Let me revisit this issue again. People who live in the 28 states with greater worker protections—the “non-right to work” states—earn higher wages, live longer, have better healthcare, have greater access to healthcare and are less likely to lose an infant to death. And, if that’s not enough, if you live in a “right to work” state, you’re much more likely to be injured on the job, to receive less workers compensation for that injury, and you’re at considerably higher risk of dying on the job due to a workplace injury. And by “considerably higher,” I mean 51 percent greater risk of death than in a “non-right to work” state.
Minnesota’s conservative state legislative policymakers, by placing a state constitutional amendment on the 2012 ballot, want Minnesota to become a state where many of us earn less, receive a lower healthcare standard, have less access to healthcare, live in or closer to poverty, increase our likelihood of workplace injury or death and are at greater risk of having an infant die. That’s bad deal all the way around. Minnesota prospers because of hard-earned worker protections. We’re better off because of collectively bargaining and union representation. Let’s keep things as they are and not fall backwards.
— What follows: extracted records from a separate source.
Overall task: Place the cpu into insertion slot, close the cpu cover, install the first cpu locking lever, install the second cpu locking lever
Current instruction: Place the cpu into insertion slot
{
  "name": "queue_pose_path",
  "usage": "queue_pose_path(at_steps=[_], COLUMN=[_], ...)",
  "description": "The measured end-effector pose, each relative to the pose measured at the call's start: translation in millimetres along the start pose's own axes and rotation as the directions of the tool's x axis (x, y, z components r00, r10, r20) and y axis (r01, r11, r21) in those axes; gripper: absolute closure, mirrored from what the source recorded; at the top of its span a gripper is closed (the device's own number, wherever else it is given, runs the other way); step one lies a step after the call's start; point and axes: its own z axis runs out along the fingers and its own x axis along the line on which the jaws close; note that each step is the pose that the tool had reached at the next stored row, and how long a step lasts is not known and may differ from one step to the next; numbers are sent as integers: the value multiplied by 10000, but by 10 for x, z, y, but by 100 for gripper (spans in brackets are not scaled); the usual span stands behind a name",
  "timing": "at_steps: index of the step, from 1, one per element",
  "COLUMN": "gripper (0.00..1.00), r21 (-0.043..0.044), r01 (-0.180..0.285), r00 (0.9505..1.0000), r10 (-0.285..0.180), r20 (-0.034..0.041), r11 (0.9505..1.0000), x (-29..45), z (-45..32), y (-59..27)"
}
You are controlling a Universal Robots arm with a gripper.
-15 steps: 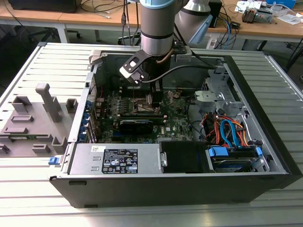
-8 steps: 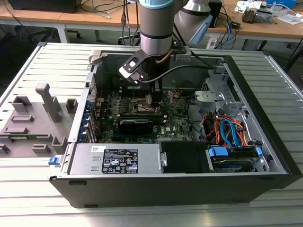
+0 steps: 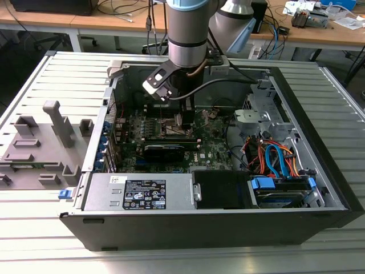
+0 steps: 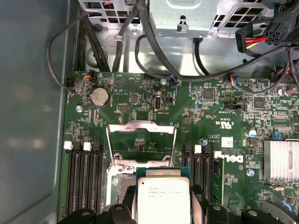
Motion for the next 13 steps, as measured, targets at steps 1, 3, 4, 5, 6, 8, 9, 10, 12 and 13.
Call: queue_pose_path(at_steps=[1,3,4,5,6,8,9,10,12,13], gripper=[45,45,45,45,45,45,45,45,45,45], r21=[0,0,0,0,0,-1,-1,0,0,0], r01=[0,-1,-1,-2,-2,-2,-2,-3,-4,-5], r00=[10000,10000,10000,10000,10000,10000,10000,10000,10000,10000], r10=[0,1,1,2,2,2,2,3,4,5], r20=[0,0,0,0,-1,-2,-1,0,0,0], r11=[10000,10000,10000,10000,10000,10000,10000,10000,10000,10000], x=[1,2,2,3,4,5,5,5,5,5], z=[0,0,1,1,1,2,2,1,1,1], y=[-2,-8,-11,-17,-25,-31,-33,-36,-42,-44])
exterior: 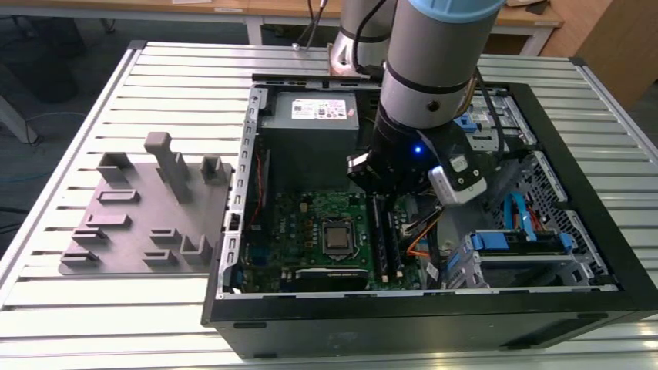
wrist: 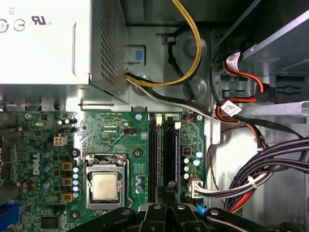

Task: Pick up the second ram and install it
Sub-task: 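Insert the second ram into the second slot, then press down the second ram until it locks into place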

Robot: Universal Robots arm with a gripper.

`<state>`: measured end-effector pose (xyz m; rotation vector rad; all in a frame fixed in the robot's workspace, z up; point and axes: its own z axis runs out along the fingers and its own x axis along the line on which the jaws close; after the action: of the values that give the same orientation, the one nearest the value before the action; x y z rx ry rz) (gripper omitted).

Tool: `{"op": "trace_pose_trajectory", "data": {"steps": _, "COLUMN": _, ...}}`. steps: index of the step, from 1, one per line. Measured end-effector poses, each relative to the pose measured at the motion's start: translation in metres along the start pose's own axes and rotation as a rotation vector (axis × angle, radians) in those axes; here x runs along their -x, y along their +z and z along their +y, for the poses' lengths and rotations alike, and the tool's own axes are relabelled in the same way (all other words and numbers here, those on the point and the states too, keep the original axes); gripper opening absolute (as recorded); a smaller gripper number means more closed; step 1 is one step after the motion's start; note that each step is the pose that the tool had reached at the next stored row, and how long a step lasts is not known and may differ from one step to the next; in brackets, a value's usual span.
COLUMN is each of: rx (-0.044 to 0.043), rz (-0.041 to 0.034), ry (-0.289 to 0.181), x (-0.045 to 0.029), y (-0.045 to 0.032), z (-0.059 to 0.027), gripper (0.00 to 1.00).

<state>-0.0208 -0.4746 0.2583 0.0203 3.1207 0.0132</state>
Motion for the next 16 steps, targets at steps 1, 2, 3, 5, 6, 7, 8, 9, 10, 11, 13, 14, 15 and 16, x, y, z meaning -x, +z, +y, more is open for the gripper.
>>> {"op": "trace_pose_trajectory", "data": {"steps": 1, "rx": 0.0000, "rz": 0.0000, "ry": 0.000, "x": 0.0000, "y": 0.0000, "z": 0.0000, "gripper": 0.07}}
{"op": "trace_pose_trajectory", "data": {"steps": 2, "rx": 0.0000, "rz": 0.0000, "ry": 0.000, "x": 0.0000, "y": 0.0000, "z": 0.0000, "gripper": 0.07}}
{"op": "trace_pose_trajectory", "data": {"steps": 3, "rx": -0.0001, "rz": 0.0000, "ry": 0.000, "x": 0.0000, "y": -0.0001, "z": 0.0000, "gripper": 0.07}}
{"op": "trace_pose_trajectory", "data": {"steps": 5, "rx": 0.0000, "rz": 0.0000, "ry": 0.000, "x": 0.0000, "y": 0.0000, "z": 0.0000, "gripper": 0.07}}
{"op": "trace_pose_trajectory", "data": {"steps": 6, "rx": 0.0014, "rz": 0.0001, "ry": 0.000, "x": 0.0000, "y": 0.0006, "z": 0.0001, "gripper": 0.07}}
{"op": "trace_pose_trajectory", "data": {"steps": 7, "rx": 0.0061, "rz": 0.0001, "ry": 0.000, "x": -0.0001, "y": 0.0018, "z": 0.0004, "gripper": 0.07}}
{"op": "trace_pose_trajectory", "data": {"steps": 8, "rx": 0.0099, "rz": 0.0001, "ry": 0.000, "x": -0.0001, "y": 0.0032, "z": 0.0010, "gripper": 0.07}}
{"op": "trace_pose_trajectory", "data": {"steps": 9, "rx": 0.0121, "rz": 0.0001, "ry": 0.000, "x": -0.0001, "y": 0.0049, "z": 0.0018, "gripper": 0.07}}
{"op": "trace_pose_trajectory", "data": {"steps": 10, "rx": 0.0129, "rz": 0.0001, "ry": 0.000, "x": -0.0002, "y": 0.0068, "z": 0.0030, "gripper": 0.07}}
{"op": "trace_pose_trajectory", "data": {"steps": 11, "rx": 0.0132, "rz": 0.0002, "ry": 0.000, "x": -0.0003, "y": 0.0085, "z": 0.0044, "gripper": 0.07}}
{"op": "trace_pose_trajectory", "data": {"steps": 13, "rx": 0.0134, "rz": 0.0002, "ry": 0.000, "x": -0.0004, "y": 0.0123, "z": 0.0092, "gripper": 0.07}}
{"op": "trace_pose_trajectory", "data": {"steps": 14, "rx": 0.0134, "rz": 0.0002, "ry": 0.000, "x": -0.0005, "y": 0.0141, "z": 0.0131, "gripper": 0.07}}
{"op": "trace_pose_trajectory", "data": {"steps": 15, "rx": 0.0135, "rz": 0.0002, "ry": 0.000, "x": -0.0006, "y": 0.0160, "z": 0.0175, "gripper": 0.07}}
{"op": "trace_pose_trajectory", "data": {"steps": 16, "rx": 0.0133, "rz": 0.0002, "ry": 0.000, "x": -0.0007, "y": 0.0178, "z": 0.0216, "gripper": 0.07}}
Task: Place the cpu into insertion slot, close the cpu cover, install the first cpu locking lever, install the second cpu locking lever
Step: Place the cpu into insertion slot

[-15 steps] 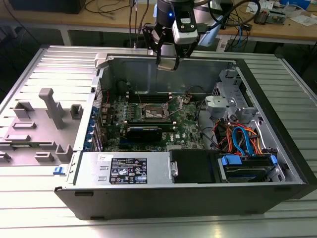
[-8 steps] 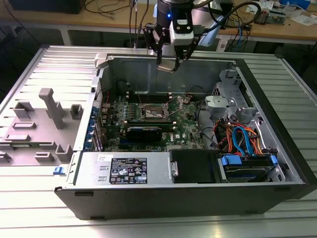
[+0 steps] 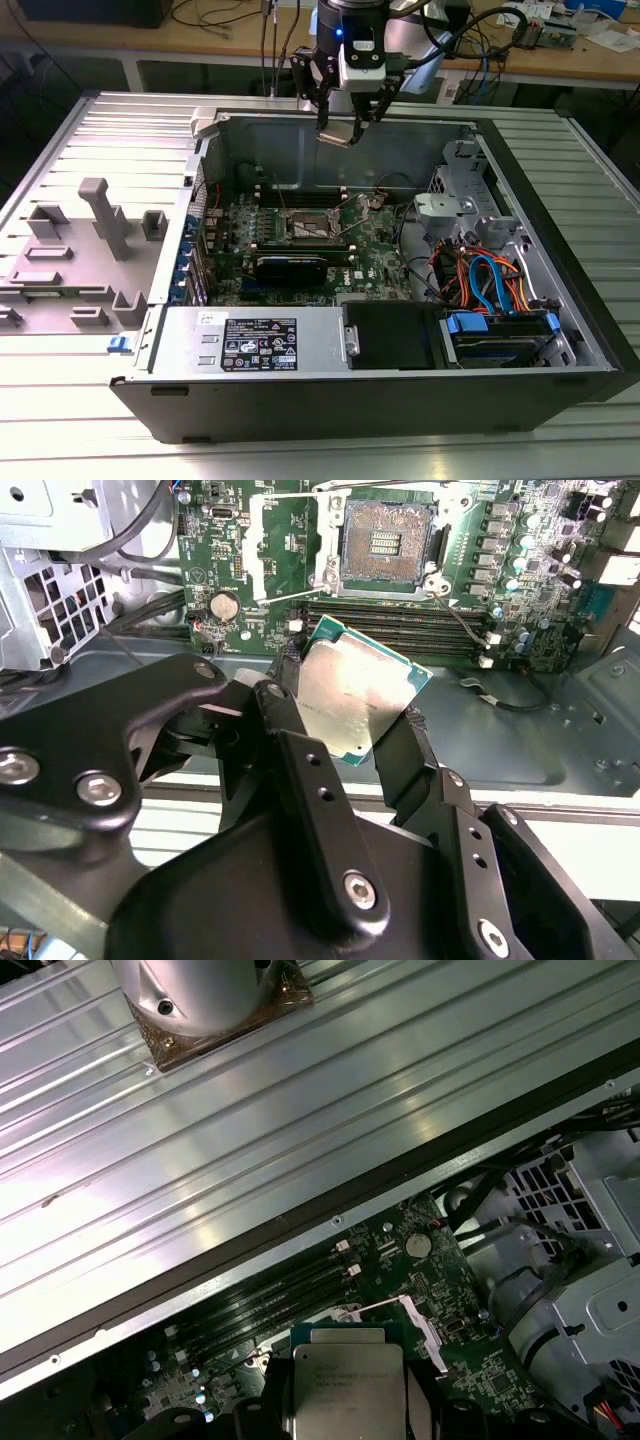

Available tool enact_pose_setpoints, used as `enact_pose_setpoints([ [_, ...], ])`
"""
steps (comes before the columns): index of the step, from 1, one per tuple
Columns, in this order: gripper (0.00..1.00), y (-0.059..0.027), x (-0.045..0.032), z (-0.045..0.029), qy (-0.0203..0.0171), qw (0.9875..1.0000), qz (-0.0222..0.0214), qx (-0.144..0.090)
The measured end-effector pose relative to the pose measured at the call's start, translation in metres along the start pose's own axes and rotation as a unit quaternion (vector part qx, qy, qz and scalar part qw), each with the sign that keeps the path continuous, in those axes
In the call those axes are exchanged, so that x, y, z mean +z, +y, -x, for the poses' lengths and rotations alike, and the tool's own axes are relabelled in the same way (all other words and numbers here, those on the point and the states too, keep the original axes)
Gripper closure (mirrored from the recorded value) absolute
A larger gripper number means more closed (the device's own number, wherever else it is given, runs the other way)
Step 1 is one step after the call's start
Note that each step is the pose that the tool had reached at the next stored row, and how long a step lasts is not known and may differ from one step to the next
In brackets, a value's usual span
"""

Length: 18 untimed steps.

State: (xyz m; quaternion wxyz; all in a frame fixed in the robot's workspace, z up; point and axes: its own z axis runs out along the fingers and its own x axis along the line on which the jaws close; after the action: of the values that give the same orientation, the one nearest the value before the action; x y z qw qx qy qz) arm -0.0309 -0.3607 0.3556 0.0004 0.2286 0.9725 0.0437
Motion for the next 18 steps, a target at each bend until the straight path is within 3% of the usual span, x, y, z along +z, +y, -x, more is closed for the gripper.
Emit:
enact_pose_setpoints([
  [10,0.46,0.0,0.0,0.0,-0.0002,1.0,0.0,0.001],
  [14,0.46,-0.0001,0.0012,0.0,-0.0032,0.9995,-0.0001,0.033],
  [18,0.46,-0.0002,0.0026,0.0001,-0.0044,0.9988,0.0001,0.048],
])
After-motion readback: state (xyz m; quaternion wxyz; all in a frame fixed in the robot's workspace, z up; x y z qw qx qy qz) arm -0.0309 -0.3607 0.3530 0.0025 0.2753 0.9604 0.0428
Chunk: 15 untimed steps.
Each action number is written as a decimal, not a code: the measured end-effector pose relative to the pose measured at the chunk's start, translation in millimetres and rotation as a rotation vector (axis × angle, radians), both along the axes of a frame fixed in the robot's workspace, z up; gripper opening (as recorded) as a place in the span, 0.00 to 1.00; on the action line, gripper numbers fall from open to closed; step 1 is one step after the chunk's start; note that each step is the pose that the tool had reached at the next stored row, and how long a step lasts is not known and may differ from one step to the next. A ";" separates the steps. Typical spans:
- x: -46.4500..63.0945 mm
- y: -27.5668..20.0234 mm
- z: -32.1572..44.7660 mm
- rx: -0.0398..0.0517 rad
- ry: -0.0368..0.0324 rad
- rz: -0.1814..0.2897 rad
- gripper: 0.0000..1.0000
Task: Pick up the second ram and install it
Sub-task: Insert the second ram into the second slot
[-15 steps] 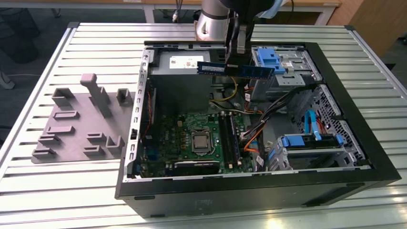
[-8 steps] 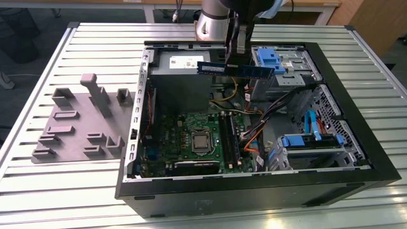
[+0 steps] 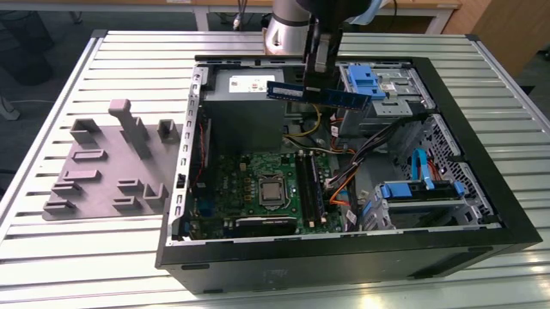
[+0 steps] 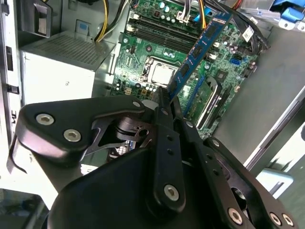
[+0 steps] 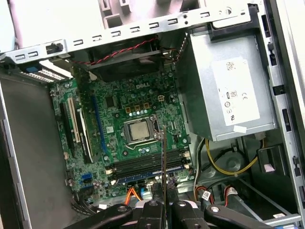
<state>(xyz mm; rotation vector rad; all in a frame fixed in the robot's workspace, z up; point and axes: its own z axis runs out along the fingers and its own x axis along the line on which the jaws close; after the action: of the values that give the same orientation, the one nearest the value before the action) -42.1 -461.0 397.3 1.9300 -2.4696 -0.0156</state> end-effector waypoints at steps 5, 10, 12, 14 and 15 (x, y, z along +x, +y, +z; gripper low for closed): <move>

Posted in Economic Development | Related Topics: Health Insurance 2012 Election Union
4 Comments
January 6, 2012 at 11:34 pm
Let’sd celebrate President Obama’s spine in standing up to the shills of the rich. He has now demonstrated he is for the “man on the street.” It is now time for the “man on the street” to stand up for Obama.
January 6, 2012 at 10:53 am
Almost lost in the media excitement over Mr. Cordray’s recess appointment to head to the consumer protection agency were the three recess appointments made to the National Labor Relations Board by the president.
The rightwing members of Congress have, as they did with Mr. Cordray, refused to vet and vote to approve (or not) these appointments, hoping to destroy by attrition the only body that stands between workers and those who would treat them unfairly and/or unlawfully.
Their presence will assure a quorum and therefore assure the agency’s ability to investigate and rule on practices that harm workers.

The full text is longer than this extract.